About This Film
Film Overview
With the obscene spectacle of US congressmen playing Santa to motherless Cuban refugee Elian Gonzalez for propaganda purposes, WELL-FOUNDED FEAR has more urgency and relevance than ever. The documentary examines the US Immigration and Naturalization Service's political-asylum policy, and the administrators who make the momentous decision of who deserves sanctuary in the Land of the Free and who gets deported. A stream of applicants bear tearful testimony to establish their “well-founded fear” of persecution back home, by Salvadoran guerillas, Chinese forced sterilization squads, Algerian fundamentalists, Sudanese warlords, or Rumanian political thugs. All are heard out by INS officials, careworn and painfully aware that some of these refugees are telling the truth ? but that most lie outright, fabricating atrocities to garner sympathy and vital US residence.

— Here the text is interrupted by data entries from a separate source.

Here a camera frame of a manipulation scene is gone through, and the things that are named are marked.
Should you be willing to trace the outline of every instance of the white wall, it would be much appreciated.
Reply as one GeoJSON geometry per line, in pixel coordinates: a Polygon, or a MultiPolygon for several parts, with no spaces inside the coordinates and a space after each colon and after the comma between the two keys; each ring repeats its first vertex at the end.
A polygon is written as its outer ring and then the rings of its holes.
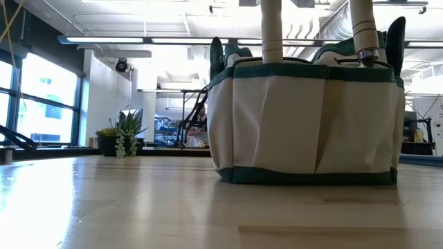
{"type": "Polygon", "coordinates": [[[79,145],[87,146],[96,131],[110,127],[109,119],[129,104],[131,82],[85,51],[79,145]]]}
{"type": "Polygon", "coordinates": [[[132,74],[132,96],[131,96],[131,108],[138,109],[143,108],[143,128],[147,128],[146,131],[139,134],[139,138],[144,138],[145,141],[154,142],[154,118],[155,118],[155,106],[156,106],[156,94],[155,93],[142,93],[137,89],[146,89],[147,85],[154,88],[157,85],[157,74],[150,70],[149,66],[141,70],[134,70],[132,74]]]}
{"type": "MultiPolygon", "coordinates": [[[[192,98],[185,103],[186,108],[193,108],[196,98],[192,98]]],[[[166,117],[171,120],[182,120],[182,110],[167,110],[167,107],[181,108],[183,106],[183,99],[181,98],[158,98],[156,100],[155,114],[157,117],[166,117]]],[[[185,110],[185,118],[189,115],[191,110],[185,110]]]]}
{"type": "Polygon", "coordinates": [[[416,77],[413,77],[412,84],[405,86],[405,91],[410,93],[443,94],[442,80],[443,75],[428,77],[424,80],[419,75],[416,75],[416,77]]]}

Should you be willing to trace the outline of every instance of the fluorescent light fixture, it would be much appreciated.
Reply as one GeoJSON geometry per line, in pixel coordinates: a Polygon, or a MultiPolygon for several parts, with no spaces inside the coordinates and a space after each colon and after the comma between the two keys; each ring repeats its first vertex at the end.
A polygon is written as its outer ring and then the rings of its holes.
{"type": "MultiPolygon", "coordinates": [[[[227,44],[227,39],[220,39],[223,44],[227,44]]],[[[192,39],[192,38],[152,38],[153,43],[164,43],[164,44],[210,44],[213,42],[211,38],[207,39],[192,39]]]]}
{"type": "Polygon", "coordinates": [[[238,39],[238,44],[257,44],[262,45],[261,39],[238,39]]]}
{"type": "Polygon", "coordinates": [[[443,41],[413,41],[408,44],[408,47],[426,47],[426,48],[441,48],[443,47],[443,41]]]}
{"type": "Polygon", "coordinates": [[[111,43],[137,43],[142,44],[143,38],[137,37],[67,37],[69,42],[88,44],[111,44],[111,43]]]}
{"type": "Polygon", "coordinates": [[[152,1],[148,0],[82,0],[83,3],[143,3],[152,4],[152,1]]]}
{"type": "Polygon", "coordinates": [[[324,41],[323,45],[326,45],[326,44],[337,44],[339,42],[341,42],[341,41],[324,41]]]}
{"type": "Polygon", "coordinates": [[[162,83],[162,89],[178,89],[178,90],[201,90],[203,86],[200,84],[200,81],[192,83],[192,82],[170,82],[170,83],[162,83]]]}
{"type": "Polygon", "coordinates": [[[177,89],[141,89],[144,93],[181,93],[181,90],[177,89]]]}
{"type": "Polygon", "coordinates": [[[290,40],[283,40],[283,46],[284,45],[299,45],[299,46],[312,46],[314,45],[314,41],[290,41],[290,40]]]}
{"type": "Polygon", "coordinates": [[[168,111],[182,111],[182,107],[166,107],[165,110],[168,111]]]}

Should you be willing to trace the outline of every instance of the white bag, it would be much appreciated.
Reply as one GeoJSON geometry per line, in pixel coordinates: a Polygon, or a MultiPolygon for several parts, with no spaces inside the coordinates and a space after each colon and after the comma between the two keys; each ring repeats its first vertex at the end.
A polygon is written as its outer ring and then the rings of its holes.
{"type": "Polygon", "coordinates": [[[228,67],[208,90],[216,171],[229,183],[396,183],[405,100],[382,38],[374,68],[350,60],[352,39],[313,64],[263,64],[227,46],[228,67]]]}

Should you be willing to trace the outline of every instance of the table surface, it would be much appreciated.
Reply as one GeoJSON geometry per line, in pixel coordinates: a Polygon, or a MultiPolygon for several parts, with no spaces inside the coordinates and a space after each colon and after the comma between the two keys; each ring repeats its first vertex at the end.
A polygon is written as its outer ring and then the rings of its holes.
{"type": "Polygon", "coordinates": [[[221,182],[210,158],[0,166],[0,248],[443,248],[443,169],[398,186],[221,182]]]}

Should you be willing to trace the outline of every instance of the potted plant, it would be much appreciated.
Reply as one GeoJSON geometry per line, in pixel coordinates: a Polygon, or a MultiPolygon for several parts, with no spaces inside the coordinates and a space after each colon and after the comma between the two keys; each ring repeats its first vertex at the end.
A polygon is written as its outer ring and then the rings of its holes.
{"type": "Polygon", "coordinates": [[[135,136],[144,132],[142,128],[142,112],[135,110],[125,115],[120,112],[118,122],[111,128],[105,128],[96,132],[98,149],[103,156],[135,156],[142,148],[143,139],[135,136]]]}

Only one in 200 passes the test, others sieved out via inconsistencies in their agonized narratives or sheer bureaucrat intuition. The overall process, cynically referred to as “asylum roulette,” is as arbitrary as buying a lottery ticket. This was the first time cameras were allowed into the INS inner sanctum during proceedings. (In English and some Russian, Mandarin, Cantonese, Turkish, Punjabi, Spanish, Arabic, and Fulani with English subtitles.)